The issue of whether US SaaS providers can be used permissibly or whether products such as Jira, Zendesk, various CRM systems and others do not violate data protection law has actually been clear since the ECJ’s Schrems II decision(see here).
As things stand, you can find out how to offer SaaS system as a US provider in Germany in a longer article here.
By the way, this issue affects many popular WordPress plugins and services like Cloudflare. In the case of Cloudflare, it is especially true that the OLG Cologne has just ruled that the provider would be liable for copyright infringement(see this post). Because Cloudflare, at least if you use more than just the services to possibly prevent DDoS attacks, stores the content itself on their servers to provide caching and CDN services. What is not very problematic for a normal website that ONLY provides content, such as a blog or similar (apart from the copyright infringements relevant in the OLG Cologne case), is no longer so unproblematic for dynamic content and personal user data. This would affect, for example, forums, communities, and sites that you can log into. Although a CDN does not log user data as such, it does log the personal data that is entered when using the portal. At least, if the provider does not configure CDN usage properly and excludes dynamic user content.
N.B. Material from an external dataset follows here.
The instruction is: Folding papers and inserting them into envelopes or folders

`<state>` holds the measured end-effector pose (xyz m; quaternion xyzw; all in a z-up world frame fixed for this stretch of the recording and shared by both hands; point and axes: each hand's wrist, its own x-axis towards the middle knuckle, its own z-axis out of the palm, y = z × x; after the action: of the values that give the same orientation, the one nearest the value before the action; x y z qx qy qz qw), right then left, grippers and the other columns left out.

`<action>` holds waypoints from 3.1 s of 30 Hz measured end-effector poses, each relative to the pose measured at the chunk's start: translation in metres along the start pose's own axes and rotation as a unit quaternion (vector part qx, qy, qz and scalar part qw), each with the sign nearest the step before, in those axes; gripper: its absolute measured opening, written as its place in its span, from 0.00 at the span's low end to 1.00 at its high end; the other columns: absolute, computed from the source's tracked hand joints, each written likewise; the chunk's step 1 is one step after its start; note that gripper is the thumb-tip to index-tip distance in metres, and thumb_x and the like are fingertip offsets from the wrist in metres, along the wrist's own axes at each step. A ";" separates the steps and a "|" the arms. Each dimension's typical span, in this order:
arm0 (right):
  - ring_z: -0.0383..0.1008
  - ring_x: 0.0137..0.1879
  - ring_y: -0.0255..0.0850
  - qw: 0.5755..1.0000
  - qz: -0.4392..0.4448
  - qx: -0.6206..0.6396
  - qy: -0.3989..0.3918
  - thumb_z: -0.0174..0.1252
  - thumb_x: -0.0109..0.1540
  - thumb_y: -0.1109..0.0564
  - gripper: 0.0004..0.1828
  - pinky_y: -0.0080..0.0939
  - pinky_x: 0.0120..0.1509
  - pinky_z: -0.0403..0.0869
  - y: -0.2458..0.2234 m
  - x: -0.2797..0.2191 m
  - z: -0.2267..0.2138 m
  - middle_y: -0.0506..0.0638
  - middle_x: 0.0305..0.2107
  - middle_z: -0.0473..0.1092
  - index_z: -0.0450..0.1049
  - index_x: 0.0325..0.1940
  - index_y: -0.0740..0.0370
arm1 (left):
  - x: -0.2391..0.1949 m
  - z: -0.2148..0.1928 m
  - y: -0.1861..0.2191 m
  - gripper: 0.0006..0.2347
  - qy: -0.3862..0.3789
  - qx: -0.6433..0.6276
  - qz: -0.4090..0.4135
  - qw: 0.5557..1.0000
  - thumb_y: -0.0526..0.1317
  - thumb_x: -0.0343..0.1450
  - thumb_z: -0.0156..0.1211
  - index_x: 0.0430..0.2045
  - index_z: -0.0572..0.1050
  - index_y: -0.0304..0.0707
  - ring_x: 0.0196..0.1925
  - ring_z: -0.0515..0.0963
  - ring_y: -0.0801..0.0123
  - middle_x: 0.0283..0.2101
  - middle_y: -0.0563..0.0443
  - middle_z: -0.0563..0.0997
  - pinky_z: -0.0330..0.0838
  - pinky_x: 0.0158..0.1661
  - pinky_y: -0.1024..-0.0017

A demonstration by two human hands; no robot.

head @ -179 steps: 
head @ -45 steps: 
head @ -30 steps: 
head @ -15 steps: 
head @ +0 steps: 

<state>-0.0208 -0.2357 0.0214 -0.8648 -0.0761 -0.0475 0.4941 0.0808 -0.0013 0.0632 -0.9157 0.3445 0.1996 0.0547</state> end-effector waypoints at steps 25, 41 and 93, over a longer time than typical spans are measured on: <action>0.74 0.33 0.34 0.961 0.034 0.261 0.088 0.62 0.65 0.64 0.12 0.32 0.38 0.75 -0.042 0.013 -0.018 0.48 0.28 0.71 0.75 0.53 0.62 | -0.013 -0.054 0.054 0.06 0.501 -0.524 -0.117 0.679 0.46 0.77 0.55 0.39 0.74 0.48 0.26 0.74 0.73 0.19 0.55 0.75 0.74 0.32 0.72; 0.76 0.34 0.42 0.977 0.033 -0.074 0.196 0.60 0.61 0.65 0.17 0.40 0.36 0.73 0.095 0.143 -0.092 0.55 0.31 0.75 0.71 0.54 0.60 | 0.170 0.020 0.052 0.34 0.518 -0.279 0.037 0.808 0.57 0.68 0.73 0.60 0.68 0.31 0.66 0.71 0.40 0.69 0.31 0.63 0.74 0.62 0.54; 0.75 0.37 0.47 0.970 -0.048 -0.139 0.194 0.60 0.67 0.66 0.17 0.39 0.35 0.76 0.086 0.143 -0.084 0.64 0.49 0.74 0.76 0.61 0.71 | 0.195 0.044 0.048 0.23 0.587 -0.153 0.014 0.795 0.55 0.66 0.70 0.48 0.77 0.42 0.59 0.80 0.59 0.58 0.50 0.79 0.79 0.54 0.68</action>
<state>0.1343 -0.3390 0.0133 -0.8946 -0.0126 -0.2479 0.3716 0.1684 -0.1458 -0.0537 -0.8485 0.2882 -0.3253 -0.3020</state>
In all places where Cloudflare’s caching or CND services are used, the storage on whichever Cloudflare servers is used is not only for the transmission of the requested information. However, due to the missing Privacy Shield requirements, this probably leads to the fact that a GDPR-compliant use of Cloudflare is not possible, at least if, as explained above, personal data of the users are affected. This is because a contract processing agreement is out of the question. And as pointed out in my article on offering SaaS services, the strict view is that corporate binding rules or standard contractual clauses are probably not possible either.
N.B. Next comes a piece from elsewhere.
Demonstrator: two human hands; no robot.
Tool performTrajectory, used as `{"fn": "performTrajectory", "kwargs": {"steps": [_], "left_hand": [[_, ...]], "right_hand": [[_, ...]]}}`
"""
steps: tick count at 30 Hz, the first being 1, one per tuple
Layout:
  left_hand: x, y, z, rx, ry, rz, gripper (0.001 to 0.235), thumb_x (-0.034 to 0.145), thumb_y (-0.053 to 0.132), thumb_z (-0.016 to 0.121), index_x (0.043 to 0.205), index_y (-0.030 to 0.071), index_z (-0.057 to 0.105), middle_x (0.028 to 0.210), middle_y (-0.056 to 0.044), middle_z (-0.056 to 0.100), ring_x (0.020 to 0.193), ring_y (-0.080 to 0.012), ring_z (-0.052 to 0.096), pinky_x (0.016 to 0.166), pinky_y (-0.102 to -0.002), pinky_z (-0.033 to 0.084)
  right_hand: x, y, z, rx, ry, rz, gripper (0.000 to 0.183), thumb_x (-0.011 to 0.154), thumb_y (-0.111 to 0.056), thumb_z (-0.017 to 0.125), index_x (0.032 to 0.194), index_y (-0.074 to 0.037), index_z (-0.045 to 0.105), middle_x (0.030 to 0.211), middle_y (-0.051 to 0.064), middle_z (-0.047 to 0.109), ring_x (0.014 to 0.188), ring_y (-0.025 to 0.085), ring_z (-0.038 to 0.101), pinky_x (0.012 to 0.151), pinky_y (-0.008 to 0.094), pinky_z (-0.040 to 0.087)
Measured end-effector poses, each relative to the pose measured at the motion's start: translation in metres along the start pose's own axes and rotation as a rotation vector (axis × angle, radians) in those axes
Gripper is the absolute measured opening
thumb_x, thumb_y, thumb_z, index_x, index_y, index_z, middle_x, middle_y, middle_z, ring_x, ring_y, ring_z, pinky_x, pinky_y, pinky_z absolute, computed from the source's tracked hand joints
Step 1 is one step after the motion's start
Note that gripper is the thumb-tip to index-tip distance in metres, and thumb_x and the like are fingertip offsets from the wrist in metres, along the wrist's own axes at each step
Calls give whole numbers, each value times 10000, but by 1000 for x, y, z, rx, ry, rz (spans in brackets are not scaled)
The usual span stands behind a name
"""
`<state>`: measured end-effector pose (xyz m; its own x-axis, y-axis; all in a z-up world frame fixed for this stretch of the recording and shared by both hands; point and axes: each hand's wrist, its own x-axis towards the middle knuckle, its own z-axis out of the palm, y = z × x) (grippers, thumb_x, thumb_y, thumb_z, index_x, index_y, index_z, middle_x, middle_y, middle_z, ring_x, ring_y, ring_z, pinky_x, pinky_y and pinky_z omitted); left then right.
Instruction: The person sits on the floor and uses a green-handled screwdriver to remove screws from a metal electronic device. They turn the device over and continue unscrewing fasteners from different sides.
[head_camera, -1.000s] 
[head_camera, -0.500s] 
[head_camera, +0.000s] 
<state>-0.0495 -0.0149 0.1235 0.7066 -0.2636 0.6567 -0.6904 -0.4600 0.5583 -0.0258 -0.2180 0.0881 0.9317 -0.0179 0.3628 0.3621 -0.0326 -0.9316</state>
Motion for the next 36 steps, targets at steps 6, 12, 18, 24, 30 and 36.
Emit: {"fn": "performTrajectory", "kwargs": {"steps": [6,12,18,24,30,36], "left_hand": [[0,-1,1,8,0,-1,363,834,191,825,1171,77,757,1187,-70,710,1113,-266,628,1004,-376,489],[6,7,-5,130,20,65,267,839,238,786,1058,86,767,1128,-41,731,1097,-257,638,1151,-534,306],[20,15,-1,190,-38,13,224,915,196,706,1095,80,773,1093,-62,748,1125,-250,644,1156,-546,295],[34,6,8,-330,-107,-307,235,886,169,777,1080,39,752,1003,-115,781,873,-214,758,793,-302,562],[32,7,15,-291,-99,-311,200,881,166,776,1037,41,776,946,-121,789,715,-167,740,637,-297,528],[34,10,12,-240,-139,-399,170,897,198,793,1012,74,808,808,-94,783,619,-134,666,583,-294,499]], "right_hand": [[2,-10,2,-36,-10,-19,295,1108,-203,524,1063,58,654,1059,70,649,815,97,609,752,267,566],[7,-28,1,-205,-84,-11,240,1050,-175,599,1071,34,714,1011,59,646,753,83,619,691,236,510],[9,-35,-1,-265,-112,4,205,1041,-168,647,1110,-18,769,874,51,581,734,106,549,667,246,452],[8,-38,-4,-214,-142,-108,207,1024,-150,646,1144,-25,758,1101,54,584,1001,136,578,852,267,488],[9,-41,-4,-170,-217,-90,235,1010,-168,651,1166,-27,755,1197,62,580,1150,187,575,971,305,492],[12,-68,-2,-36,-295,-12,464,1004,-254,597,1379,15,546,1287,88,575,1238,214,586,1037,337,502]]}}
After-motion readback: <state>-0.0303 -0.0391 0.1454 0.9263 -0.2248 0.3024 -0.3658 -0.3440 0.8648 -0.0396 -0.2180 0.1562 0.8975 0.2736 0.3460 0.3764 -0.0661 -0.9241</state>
It might be possible to fully encrypt all data, as Amazon is apparently currently doing with AWS in the European data centers, but I couldn’t find anything about this at Cloudflare at the moment. The link to the privacy policy there does not work. A closer look reveals an English-language privacy statement that explains that the Privacy Shield is no longer used, but is very vague about the alternatives.
Thus, the only point to the encryption
10. DATA SECURITY, DATA INTEGRITY AND ACCESS
We take all reasonable steps to protect information we receive from you from loss, misuse or unauthorized access, disclosure, alteration and/or destruction. We have put in place appropriate physical, technical and administrative measures to safeguard and secure your information, and we make use of privacy-enhancing technologies such as encryption. If you have any questions about the security of your personal information, you can contact us at privacyquestions@cloudflare.com.
It may be doubted whether this is sufficient for an official data protection officer to scrutinize particularly strictly. Providers such as Zendesk are already much further ahead in this respect from their own testing for clients and regulate, for example:
Data-in-Transit encryption
All communications with Zendesk’s user interfaces and APIs are encrypted using industry-standard HTTPS/TLS (TLS 1.2 or higher) over public networks. This ensures that all traffic between you and Zendesk is secure. For email, we use opportunistic TLS by default. Transport Layer Security (TLS) is a protocol for secure encryption and delivery of email that prevents eavesdropping between mail servers as long as peer services support this protocol. Exceptions to encryption include, but are not limited to, use of product-integrated SMS features and third-party applications, integrations, or services that Subscribers use at their discretion.
Data-at-Rest Encryption
Service data is encrypted on AWS using data-at-rest encryption (AES-256).
There is also the problem that, as far as I know at the moment, Cloudflare, unlike AWS etc., does not allow you to choose where the data is stored. While a website operator would have to provide this information, he will probably not receive an answer from Cloudflare.
Conclusion: The use of Cloudflare should be well thought through by your own data protection officer.